New & Improved!

Baxa Rapid-Fill Automated Syringe Filler
March 2007 - Vol. 4 No. 3

By Christopher Kutza, PharmD

ADVOCATE LUTHERAN GENERAL HOSPITAL, IN PARK RIDGE, ILLINOIS, IS a community teaching hospital registered for 600-plus beds. Our extensive services include a NICU, rehabilitation, and a level one trauma center.

We began using the Baxa Rapid-Fill Automated Syringe Filler in the summer of 2006, in order to increase the efficiency of the staff member who prepares our unit of use syringes, thereby freeing her to perform other tasks of equal importance. Prior to implementing the Rapid-Fill, our technician used a Baxa Repeater Pump to perform a mostly manual process to fill, cap, and label individual syringes. Because we dispense about 600 such syringes a week, this duty accounted for a significant amount – about four to five hours – of her workday.
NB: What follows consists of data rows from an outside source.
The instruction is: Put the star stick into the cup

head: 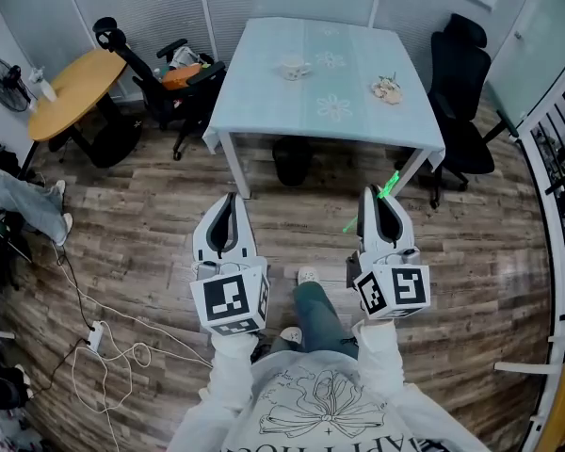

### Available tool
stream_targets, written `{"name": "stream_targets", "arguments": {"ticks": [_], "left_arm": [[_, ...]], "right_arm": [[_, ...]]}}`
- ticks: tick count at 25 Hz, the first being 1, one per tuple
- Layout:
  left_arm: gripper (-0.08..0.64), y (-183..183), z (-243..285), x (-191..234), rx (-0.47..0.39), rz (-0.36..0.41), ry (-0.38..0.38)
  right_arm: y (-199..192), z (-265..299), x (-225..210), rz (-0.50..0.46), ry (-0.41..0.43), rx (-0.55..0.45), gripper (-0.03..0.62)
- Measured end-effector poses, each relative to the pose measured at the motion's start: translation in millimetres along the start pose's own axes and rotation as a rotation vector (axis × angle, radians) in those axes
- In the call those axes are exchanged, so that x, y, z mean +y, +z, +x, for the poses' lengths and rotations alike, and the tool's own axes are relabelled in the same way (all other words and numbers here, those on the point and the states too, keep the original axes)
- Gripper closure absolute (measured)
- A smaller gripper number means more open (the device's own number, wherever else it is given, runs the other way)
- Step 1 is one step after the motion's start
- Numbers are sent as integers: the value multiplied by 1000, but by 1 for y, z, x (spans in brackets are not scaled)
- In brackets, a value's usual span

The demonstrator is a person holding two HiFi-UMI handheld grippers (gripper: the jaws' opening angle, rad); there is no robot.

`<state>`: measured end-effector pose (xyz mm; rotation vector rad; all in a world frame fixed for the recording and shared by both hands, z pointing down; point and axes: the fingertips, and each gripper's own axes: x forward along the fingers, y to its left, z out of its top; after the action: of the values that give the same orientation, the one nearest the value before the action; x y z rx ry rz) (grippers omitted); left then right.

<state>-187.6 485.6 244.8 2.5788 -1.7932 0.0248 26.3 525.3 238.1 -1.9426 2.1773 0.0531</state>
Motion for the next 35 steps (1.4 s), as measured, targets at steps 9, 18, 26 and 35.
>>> {"name": "stream_targets", "arguments": {"ticks": [9,18,26,35], "left_arm": [[554,-9,84,3,11,0,23],[554,6,197,3,-1,5,48],[554,5,291,10,-3,3,92],[554,-1,350,26,16,3,135]], "right_arm": [[-17,78,-36,9,25,2,572],[-17,191,-81,8,80,-13,572],[-28,288,-120,17,121,-20,572],[-48,353,-147,43,131,-1,572]]}}
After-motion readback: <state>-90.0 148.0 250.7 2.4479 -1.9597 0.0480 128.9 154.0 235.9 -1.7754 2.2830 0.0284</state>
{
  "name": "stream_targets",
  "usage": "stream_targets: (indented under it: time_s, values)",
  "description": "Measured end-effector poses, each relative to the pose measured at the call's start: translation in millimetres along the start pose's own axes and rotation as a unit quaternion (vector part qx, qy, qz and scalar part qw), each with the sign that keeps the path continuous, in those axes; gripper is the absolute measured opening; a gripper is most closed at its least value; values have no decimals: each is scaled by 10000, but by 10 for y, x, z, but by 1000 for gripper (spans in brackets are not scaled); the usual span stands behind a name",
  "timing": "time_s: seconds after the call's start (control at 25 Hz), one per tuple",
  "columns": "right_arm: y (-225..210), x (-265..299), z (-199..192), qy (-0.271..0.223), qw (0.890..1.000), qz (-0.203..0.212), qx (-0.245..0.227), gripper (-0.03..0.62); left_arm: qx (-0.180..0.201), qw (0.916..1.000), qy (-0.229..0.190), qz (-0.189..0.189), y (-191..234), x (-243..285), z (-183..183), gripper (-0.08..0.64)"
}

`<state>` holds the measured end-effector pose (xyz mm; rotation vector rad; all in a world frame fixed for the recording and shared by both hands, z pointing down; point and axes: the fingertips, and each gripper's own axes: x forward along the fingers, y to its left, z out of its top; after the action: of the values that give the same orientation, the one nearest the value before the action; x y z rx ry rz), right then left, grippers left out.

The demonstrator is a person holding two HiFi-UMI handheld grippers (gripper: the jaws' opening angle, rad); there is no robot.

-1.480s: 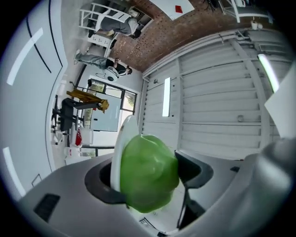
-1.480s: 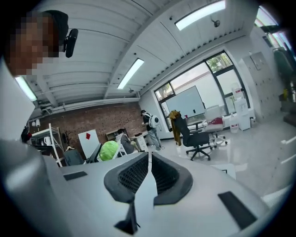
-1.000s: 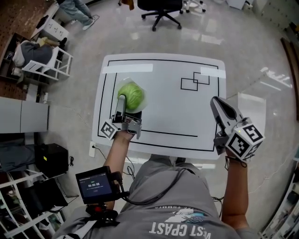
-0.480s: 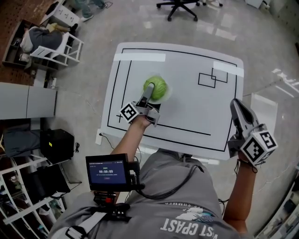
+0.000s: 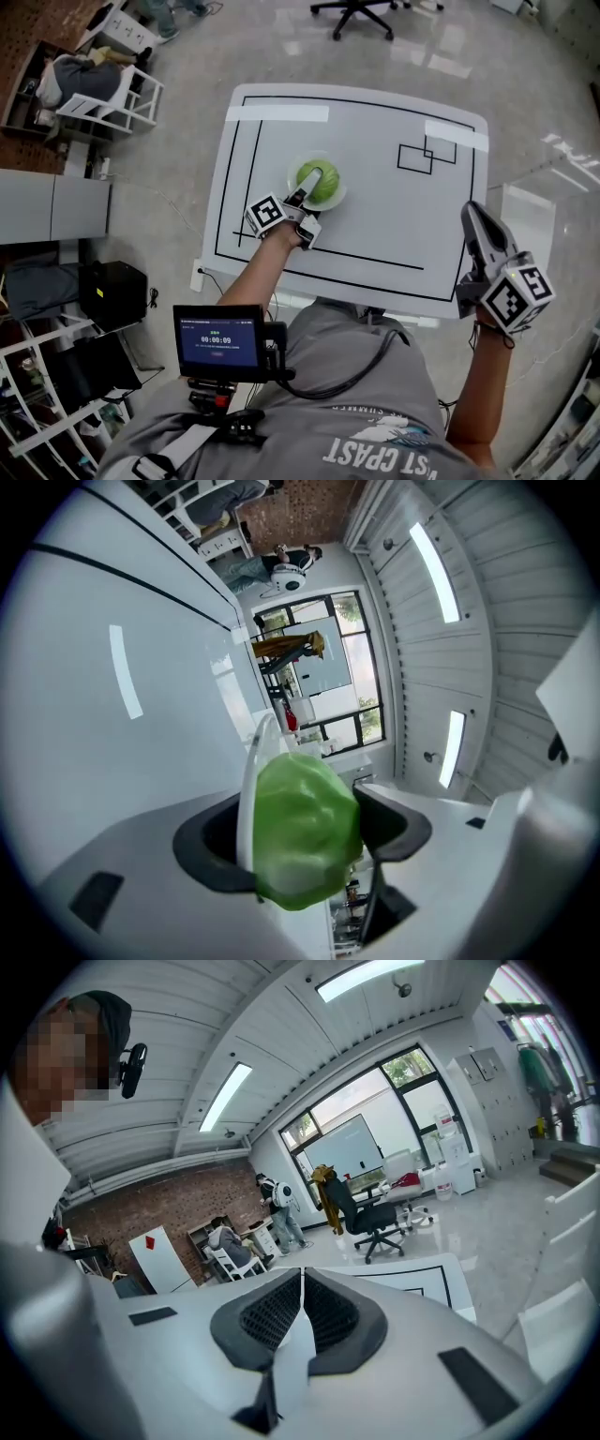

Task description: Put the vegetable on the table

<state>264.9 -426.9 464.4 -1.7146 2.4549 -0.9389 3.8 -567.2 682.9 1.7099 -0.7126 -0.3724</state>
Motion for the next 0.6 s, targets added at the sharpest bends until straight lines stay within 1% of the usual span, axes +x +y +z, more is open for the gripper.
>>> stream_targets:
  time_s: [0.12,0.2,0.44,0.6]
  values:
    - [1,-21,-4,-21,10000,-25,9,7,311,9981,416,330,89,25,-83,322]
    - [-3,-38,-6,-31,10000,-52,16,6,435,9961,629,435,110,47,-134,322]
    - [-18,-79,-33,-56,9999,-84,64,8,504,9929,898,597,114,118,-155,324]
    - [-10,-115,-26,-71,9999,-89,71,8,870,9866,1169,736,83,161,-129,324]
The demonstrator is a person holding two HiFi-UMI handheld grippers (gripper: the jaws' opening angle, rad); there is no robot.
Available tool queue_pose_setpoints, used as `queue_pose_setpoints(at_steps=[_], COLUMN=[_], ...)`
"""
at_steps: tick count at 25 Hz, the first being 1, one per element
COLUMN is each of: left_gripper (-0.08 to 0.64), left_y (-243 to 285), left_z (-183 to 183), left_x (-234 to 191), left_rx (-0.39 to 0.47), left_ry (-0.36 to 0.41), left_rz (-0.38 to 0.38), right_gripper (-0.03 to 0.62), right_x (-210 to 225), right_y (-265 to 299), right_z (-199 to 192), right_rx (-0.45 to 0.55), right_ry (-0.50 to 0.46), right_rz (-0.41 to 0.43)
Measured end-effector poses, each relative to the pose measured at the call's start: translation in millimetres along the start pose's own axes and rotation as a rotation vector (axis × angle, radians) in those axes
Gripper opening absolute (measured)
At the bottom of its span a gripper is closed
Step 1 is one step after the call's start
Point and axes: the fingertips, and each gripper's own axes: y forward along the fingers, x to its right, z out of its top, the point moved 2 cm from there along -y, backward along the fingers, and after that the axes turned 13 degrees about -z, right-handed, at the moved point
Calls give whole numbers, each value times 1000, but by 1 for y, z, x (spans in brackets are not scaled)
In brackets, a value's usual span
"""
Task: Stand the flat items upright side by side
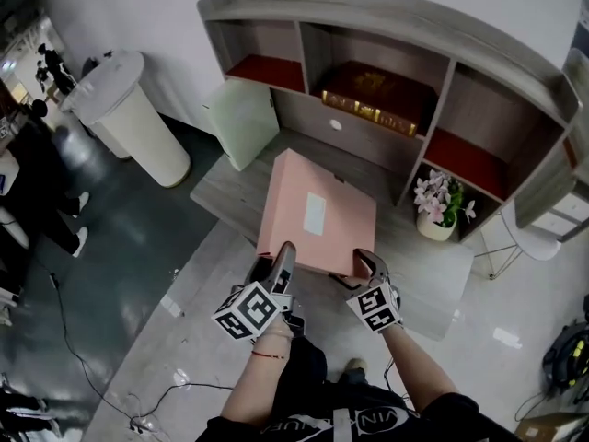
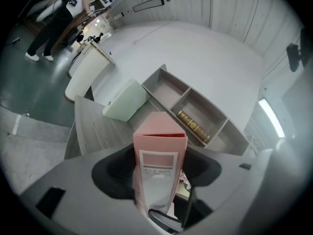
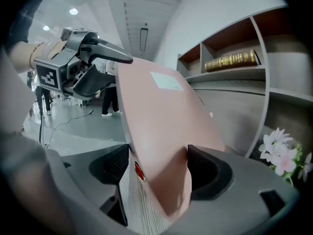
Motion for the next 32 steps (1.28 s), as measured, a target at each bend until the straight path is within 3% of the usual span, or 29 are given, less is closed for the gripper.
queue_pose_setpoints(at_steps=[6,13,20,32], left_gripper=[276,276,276,276], left_y=[14,24,41,65], left_z=[53,95,125,166], left_x=[-36,-80,-104,-121], left_rx=[-25,-15,-50,-101], left_ry=[71,52,74,181], left_rz=[-16,-11,-34,-79], right_gripper=[380,380,382,380], right_x=[-23,-40,-50,-60], right_y=[59,109,142,190], right_z=[36,65,82,110], right_rx=[12,6,-9,-4], right_ry=[34,22,65,139], right_rz=[3,8,-19,-46])
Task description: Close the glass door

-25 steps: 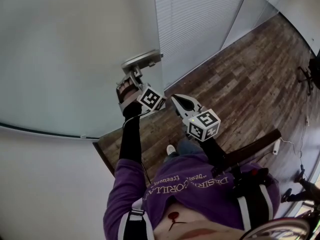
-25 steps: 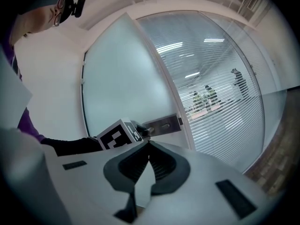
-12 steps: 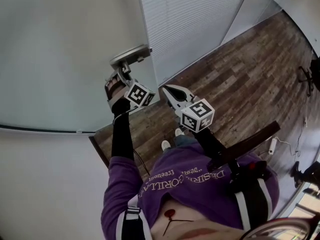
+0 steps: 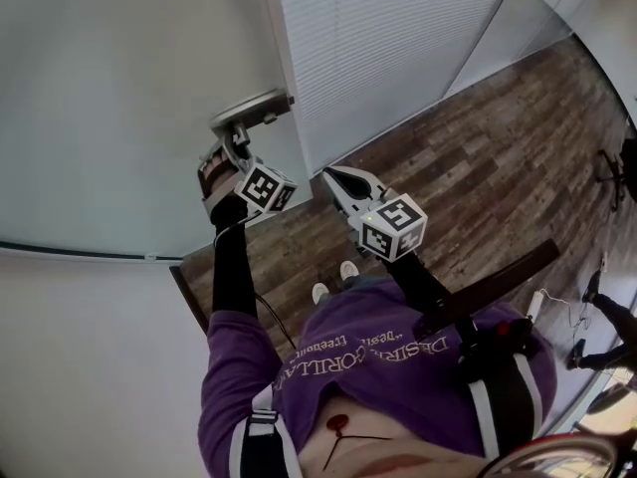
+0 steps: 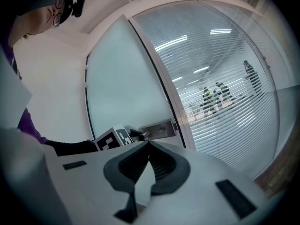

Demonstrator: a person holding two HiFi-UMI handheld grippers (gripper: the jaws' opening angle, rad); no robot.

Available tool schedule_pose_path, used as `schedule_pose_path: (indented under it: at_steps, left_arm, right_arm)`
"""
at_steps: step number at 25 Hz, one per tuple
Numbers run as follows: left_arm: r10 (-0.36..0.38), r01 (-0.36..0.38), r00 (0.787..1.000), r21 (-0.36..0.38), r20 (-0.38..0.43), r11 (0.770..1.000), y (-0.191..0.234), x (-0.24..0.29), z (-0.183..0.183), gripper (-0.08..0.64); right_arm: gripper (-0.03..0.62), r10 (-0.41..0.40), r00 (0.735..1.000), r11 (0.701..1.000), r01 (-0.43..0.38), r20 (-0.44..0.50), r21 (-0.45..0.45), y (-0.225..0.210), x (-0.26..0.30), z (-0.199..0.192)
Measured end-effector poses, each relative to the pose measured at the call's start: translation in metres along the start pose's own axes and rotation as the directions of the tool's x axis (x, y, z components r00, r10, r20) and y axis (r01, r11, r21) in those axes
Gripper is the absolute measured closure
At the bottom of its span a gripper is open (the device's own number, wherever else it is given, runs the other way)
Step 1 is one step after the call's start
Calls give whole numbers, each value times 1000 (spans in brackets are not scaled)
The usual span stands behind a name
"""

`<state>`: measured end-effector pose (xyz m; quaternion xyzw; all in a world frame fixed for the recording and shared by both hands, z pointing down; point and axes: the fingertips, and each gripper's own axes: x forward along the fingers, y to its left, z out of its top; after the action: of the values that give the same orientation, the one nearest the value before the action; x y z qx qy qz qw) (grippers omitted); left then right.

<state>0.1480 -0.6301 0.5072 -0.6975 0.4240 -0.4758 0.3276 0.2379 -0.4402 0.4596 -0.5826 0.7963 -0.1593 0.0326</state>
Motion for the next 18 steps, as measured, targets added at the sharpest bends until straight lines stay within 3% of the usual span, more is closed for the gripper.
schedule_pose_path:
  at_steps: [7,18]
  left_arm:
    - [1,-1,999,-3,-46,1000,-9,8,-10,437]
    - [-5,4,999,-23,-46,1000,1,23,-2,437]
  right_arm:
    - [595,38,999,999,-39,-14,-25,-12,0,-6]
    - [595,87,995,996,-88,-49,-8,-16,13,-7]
She was devoting half her day to this timeand labor-intensive task, and the Rapid-Fill offered a solution to increasing her productivity, allowing her to focus her attention on other worthwhile tasks.

How the Rapid-Fill Works
Our Rapid-Fill is stationed in a laminar airflow hood within our cleanroom. To begin the filling process, we load a strip of syringes into the Rapid-Fill, and then, using the device’s onboard computer, we program the number of syringes to be filled, the volume of medication to be drawn into the syringes, and all of the label information for the batch. We then hang, spike, and attach the appropriate bulk bags to the device, using Rapid-Fill-specific tubing.

Once we initiate the fill sequence, the Rapid-Fill draws the syringe strip around a syringe drum, and, one at a time, removes the syringe cap, fills the syringe with the desired ingredients, re-caps the syringe, prints the syringe’s label, and cuts the filled, labeled syringe from the strip. Filled syringes are then dropped into a collection bag. Once the process begins, our technician is free to walk away; she only has to be present to reload the syringe strips (if we are preparing a batch of more than 200 syringes) or change the collection bag.

Quality Assurance
Just as we do with other products prepared in our cleanroom, we perform certain quality assurance measures for the syringes prepared by the Rapid-Fill. On a monthly basis, we perform sterility tests on a representative sample of filled syringes. We have yet to find compromised sterility in our filled syringes, and furthermore, we base our beyond-use dating for those syringes on the results from the sterility tests. In addition, we perform basic maintenance to ensure the accuracy of the machine, and we clean it regularly, per USP <797>’s requirements.

Operational Improvements
Since implementing the Rapid-Fill, our technician has been able to complete a four-hour task in roughly a half hour; the device can prepare approximately 100 syringes in just eight minutes. In terms of operational improvements, the amount of saved time is significant. Consequently, our technician is now able to package oral liquids and prepare other batched IVs while the Rapid-Fill prepares syringes. Furthermore, she is able to better plan for her workweek, and pharmacy administration is able to redirect her time to other projects when necessary. We hope to expand our use of the Rapid-Fill to include 1-g and 2-g IV antibiotic syringes, totaling 50,000 to 60,000 doses per year.

In addition, our hospital is in the process of evaluating bar coded, unit dose packaging equipment, in an effort to establish the infrastructure necessary to begin bar coded medication administration. The Rapid-Fill is able to apply bar codes to syringes, making it a valuable asset to that future initiative. And, because the Rapid-Fill frees our syringe-filling technician to perform other tasks, we will be able to apply her efforts to bar coded, unit dose packaging when the time comes.

Currently the pharmacy manager at Advocate Lutheran General Hospital, where he also completed his pharmacy practice residency, Christopher Kutza, PharmD, received his doctorate from the University of Illinois, Chicago. After completing his residency, Kutza worked at Lutheran as a staff pharmacist and, later, as a clinical pharmacist. He assumed his current position in September 2005.